Ha muerto Willy DeVille. Lo vi en Valladolid, a mediados de los 90, con el micrófono enrejado de capullos rojos, vestido para matar, rodeado por una banda carnosa, amando a esa profesión suya que tantos sinsabores le trajo, ninguneado por unos medios sordos y un público que, al menos durante cinco minutos, los que duró el éxito de Demasiado corazón y su gloriosa versión ranchera de Hey joe, compró sus discos. Un cáncer de páncreas, fulminante, se ha llevado al pirata del rock, al dandi de voz ronca, con 55 años. La enfermedad le fue descubierta hace escasamente un mes, justo cuando iba a ser tratado en el hospital de otra dolencia que padecía: la hepatitis C. Ha muerto, tal vez, para encontrar el ángel al que cantaba, aunque al viejo, duro, romántico Willy le mosquearían las frases hechas, los lagrimones, la hipérbole.
Nacido en Stamford (Conecticut) en 1953, a los 14 años abandonó el instituto y escapó a Nueva York. Empapándose de los sonidos de clubs, escuchando al Bob Dylan renacido de aquellos años, influenciado por el fiero y prolífico bluesman John Hammond Jr., comprendió que en Manhattan no había sitio para él y empezó a deambular por el mundo. La música era su única pasión. Influenciado tanto por el rhythm and blues de los años 50 y 60 como por los ritmos latinos, no tardaría en rebelarse como uno de los artistas más eclécticos y sorprendentes, tanto en su país como en el exterior. De vuelta a Nueva York en 1974, formó la banda Mink DeVille, que no tardó en convertirse en altavoz del naciente punk en sus innumerables actuaciones en el mítico club CBGB. Rodeados por Blondie, los Ramones o Television, ellos ofrecían su rico potaje, mezcla de r&b, Harlem hispano y soul. Tocaban a su bola, desconectados de la actitud del resto de los músicos de su tiempo. Jack Nitzsche, el gran arreglista, que trabajó en casi todos los discos clásicos de la factoría de Phil Spector, quedó deslumbrado y les produjo sus dos primeros trabajos discográficos: Cabretta y Return to magenta. Inquieto, DeVille disolvió al grupo y, poco después, en 1980, grabó La chat bleu, donde homenajeaba a otro de sus grandes amores: la canción francesa. Aunque durante los años 80 despachó discos enormes, trabajó con Mark Knopfler (productor de Miracle) e incluso fue nominado al Oscar por el tema que compuso para la película La princesa prometida (Rob Reiner, 1987), su música quedó relegada a los circuitos minoritarios. Cuando en 1992 editó Backstreets of desire conoció un éxito menor en la vieja Europa.

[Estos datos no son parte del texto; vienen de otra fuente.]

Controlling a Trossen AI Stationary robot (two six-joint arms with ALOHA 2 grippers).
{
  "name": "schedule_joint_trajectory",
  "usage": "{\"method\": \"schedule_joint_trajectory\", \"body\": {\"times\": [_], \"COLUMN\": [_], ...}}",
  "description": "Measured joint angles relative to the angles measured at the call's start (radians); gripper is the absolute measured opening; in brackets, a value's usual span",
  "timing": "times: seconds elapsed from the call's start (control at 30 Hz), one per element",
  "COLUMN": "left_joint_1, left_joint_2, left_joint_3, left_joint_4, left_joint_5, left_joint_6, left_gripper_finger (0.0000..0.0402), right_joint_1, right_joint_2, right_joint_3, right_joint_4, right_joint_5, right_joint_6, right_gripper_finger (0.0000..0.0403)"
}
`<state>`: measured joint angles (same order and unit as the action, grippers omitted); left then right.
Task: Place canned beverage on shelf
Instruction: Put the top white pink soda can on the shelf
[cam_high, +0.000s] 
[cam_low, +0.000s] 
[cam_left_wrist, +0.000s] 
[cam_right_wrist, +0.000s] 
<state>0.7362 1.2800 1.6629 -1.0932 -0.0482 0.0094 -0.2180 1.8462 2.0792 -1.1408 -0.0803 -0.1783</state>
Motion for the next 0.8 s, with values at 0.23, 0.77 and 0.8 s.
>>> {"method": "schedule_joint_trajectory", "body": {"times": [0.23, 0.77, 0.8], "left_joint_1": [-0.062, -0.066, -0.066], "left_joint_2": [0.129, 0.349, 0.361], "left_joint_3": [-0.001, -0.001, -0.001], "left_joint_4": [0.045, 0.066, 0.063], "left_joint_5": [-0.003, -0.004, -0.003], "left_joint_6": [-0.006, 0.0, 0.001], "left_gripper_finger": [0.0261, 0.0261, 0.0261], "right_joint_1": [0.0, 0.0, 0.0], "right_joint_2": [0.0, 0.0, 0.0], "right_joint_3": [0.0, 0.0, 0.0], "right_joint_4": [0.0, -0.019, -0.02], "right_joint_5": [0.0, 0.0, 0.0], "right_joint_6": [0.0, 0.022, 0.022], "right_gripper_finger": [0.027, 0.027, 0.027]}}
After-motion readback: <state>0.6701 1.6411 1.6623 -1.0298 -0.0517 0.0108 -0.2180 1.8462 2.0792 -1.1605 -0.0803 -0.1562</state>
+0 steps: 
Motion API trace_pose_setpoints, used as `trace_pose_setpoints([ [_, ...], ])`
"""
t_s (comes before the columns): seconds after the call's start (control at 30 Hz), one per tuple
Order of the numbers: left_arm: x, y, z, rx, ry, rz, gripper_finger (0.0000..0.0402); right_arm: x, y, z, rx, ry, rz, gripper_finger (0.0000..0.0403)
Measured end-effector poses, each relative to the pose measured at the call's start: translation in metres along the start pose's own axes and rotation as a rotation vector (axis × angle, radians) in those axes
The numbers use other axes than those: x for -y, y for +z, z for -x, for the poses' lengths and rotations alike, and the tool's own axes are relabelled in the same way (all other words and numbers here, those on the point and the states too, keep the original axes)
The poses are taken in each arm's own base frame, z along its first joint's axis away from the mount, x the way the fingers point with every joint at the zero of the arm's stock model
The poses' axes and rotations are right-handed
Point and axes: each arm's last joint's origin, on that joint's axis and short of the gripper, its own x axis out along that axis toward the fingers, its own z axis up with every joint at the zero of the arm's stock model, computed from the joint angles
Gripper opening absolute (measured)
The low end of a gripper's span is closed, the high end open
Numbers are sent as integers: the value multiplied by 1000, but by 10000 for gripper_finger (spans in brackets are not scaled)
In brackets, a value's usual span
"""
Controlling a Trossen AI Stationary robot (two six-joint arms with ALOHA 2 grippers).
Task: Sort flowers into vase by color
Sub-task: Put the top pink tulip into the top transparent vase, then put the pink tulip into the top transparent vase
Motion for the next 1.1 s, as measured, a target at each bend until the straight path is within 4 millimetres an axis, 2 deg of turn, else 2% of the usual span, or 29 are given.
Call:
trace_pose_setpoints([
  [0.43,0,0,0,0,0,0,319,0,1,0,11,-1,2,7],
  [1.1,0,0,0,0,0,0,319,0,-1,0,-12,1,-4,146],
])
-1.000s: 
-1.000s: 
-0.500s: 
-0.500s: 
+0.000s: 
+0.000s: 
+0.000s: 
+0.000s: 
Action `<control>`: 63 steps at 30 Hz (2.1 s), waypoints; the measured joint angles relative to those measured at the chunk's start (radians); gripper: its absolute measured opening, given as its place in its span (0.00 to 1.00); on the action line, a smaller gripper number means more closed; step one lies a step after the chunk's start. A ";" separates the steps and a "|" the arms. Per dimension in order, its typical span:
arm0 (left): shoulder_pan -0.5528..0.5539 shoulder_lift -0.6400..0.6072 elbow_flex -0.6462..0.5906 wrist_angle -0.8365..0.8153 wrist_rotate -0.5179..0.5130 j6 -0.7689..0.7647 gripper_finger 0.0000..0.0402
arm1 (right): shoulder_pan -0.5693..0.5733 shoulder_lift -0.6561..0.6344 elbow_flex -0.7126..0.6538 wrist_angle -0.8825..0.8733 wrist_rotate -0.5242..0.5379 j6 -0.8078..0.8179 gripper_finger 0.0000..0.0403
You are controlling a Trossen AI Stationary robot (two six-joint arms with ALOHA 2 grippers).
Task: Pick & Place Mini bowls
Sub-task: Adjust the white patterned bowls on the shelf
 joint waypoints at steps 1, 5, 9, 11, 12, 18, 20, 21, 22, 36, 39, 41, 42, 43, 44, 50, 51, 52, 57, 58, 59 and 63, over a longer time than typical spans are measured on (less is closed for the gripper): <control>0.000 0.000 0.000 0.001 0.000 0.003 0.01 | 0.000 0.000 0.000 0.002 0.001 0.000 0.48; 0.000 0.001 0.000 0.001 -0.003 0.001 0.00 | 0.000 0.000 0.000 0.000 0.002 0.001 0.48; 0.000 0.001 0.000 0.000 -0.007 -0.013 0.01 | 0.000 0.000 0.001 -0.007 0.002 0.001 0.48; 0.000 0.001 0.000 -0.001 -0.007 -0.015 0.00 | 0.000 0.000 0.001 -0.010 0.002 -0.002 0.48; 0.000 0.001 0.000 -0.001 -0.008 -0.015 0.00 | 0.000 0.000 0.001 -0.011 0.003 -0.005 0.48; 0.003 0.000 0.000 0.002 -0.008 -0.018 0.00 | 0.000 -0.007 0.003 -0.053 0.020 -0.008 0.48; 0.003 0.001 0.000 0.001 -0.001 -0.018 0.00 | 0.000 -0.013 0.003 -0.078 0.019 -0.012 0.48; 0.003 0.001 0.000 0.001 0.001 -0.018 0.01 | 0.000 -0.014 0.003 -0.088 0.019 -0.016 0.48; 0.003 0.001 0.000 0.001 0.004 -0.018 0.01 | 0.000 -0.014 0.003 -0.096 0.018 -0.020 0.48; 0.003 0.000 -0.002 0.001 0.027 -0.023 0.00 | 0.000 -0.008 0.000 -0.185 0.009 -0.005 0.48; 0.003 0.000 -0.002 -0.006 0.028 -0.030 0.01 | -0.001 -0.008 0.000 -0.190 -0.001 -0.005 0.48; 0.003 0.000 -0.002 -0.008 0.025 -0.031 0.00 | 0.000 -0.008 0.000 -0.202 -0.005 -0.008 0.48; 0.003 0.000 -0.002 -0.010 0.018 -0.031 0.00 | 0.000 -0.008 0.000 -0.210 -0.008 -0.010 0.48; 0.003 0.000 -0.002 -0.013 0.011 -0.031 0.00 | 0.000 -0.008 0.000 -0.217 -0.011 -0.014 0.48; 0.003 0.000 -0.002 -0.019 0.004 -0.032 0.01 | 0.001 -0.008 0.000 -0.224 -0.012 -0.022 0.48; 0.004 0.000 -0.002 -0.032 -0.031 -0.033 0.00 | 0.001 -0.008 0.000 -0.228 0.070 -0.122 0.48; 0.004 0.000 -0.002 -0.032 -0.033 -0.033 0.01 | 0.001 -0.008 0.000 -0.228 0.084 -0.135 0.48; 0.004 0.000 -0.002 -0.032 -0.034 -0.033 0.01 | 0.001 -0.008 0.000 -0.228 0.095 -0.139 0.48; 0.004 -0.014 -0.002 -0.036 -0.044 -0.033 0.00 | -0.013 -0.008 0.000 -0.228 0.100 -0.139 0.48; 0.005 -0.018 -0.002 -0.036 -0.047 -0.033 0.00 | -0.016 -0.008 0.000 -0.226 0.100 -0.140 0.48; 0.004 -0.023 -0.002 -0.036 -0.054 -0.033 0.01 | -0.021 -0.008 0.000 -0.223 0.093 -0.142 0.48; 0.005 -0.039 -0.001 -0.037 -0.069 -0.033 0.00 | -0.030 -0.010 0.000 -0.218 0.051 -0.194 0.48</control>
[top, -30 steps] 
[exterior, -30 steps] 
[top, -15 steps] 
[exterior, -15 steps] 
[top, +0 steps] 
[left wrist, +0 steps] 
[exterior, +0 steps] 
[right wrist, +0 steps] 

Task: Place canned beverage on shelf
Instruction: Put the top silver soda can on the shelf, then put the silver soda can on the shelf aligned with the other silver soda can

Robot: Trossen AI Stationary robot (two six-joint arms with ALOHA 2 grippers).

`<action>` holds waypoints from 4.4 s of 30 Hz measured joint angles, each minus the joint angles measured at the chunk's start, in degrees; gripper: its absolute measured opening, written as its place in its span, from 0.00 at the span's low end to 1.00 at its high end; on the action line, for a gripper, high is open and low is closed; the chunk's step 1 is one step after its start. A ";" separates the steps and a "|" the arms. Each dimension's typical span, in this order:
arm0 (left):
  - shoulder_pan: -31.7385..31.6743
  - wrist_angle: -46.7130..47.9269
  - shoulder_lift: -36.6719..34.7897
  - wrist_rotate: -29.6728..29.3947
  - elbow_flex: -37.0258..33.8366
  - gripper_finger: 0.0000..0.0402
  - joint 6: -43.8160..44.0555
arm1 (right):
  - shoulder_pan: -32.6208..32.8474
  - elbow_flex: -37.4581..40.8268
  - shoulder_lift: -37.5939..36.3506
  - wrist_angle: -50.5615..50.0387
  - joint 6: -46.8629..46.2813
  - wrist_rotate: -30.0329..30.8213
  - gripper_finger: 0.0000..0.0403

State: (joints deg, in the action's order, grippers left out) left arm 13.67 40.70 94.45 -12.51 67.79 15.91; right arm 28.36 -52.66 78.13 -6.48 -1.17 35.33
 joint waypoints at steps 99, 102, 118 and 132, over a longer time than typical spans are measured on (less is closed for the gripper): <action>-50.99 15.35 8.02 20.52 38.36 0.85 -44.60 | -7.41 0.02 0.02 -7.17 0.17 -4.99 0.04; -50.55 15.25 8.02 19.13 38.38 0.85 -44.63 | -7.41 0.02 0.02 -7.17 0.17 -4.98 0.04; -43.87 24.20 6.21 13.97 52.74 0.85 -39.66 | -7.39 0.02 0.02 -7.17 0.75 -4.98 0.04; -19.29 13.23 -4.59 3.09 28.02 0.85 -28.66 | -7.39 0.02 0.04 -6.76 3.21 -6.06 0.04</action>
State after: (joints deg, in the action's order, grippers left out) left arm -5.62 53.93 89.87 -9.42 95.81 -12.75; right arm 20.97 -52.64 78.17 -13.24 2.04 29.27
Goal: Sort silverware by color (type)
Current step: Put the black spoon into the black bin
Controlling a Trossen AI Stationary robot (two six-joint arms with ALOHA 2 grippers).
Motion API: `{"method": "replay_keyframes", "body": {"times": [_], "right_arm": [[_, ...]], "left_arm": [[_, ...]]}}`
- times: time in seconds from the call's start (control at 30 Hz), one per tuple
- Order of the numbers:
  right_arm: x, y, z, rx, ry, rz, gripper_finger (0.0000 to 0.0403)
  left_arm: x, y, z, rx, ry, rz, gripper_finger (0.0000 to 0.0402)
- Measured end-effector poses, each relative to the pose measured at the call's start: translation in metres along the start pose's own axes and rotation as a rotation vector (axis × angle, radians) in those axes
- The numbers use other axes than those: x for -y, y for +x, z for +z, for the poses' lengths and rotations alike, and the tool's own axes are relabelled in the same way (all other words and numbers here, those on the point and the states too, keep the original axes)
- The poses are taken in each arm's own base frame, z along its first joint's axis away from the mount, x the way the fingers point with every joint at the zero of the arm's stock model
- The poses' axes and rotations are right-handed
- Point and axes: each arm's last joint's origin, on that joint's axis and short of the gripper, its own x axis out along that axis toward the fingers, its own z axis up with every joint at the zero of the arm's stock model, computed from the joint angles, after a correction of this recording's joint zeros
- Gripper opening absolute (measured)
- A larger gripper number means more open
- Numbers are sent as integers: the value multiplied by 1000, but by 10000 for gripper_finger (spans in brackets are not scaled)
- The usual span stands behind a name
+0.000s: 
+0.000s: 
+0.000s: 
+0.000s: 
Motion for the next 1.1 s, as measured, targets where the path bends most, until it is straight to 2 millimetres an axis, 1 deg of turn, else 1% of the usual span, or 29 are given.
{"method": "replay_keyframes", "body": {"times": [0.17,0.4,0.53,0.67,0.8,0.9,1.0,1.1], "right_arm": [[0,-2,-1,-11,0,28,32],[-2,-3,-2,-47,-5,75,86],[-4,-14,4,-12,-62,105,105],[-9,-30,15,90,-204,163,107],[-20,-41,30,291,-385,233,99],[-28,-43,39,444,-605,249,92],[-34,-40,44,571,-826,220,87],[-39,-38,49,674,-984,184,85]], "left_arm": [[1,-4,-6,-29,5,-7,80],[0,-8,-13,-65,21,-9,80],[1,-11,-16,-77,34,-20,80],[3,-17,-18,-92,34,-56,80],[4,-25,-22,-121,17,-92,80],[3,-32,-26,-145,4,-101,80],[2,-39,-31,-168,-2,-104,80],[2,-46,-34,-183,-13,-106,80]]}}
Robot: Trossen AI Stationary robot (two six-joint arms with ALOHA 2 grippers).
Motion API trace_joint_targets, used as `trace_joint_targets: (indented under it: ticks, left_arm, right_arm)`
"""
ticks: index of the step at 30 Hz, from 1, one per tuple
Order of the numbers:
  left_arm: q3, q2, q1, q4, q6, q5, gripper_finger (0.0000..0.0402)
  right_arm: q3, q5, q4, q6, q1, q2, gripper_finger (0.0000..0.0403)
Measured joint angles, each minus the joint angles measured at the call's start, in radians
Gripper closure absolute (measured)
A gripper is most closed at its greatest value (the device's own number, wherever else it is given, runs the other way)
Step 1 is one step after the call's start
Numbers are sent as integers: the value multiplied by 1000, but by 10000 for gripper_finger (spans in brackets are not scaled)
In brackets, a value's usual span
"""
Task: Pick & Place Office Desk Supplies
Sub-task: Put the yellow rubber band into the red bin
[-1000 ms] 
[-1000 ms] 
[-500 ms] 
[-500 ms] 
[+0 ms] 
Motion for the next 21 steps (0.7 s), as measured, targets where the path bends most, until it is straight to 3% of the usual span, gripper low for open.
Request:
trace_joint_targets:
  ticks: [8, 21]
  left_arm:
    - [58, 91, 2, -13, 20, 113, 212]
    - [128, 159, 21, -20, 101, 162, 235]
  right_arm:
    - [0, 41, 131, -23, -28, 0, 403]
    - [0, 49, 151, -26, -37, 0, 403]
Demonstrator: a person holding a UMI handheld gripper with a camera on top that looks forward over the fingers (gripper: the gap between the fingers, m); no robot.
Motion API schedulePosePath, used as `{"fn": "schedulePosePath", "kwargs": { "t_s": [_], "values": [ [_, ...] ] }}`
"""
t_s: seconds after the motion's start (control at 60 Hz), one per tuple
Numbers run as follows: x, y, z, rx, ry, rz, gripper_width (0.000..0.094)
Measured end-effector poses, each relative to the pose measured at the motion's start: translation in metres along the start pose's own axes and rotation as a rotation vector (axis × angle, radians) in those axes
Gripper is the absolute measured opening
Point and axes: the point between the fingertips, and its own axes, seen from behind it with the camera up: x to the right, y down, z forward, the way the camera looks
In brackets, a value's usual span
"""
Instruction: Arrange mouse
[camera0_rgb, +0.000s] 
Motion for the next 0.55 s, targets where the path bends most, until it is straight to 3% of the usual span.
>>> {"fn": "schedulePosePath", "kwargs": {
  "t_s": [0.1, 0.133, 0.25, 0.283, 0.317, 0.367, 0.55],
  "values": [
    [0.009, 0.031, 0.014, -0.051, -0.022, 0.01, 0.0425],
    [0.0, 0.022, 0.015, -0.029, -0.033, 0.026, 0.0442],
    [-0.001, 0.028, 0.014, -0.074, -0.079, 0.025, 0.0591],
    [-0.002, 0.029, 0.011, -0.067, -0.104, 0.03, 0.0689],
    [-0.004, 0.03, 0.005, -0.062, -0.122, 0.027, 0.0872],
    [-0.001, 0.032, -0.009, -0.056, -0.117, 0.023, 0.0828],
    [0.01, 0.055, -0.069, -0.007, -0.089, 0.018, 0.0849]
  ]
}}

Establecido de manera ya definitiva en Nueva Orleans, los últimos 15 años de su carrera trajeron fabulosas piezas en las que colaboraron mitos vivientes de la música como Dr. John o Allen Toussaint. Él, que homenajeó a los más grandes, que vivía conectado a la gramola donde los Drifters todavía arrullan con sus historias del verano, drapeadas de globos, sal y besos, allá en el paseo marítimo donde Ben E. King centellea; él, que respondió a la indiferencia, la ignorancia, la necrosada memoria de un público que no se lo merecía; que le dio al pico y cantó a Nueva Orleans mucho antes de que la Administración más perversa de la historia sentenciara la memoria de América; que escribió canciones con los más grandes (por ejemplo Just to walk that little girl home junto a Doc Pomus), se merece, al menos, que en la última tienda de discos que quede abierta compren alguno suyo.
Recibirán veneno romántico, soul para arrancarse los ojos, ecos de Edith Piaf, Doug Sham, Wilson Pickett, Johnny Taylor, Leiber&Stoller, Flaco Jiménez, Johnny Moore, Fats Domino y los estudios FAME, ramilletes de cabaret, raudales de salsa, blues, doo wop y rock and roll… una forma de hacer música, de entenderla, respirarla y sangrarla, sentenciada.
Ni rey ni gaitas. Poeta y cantante, para comerte el corazón.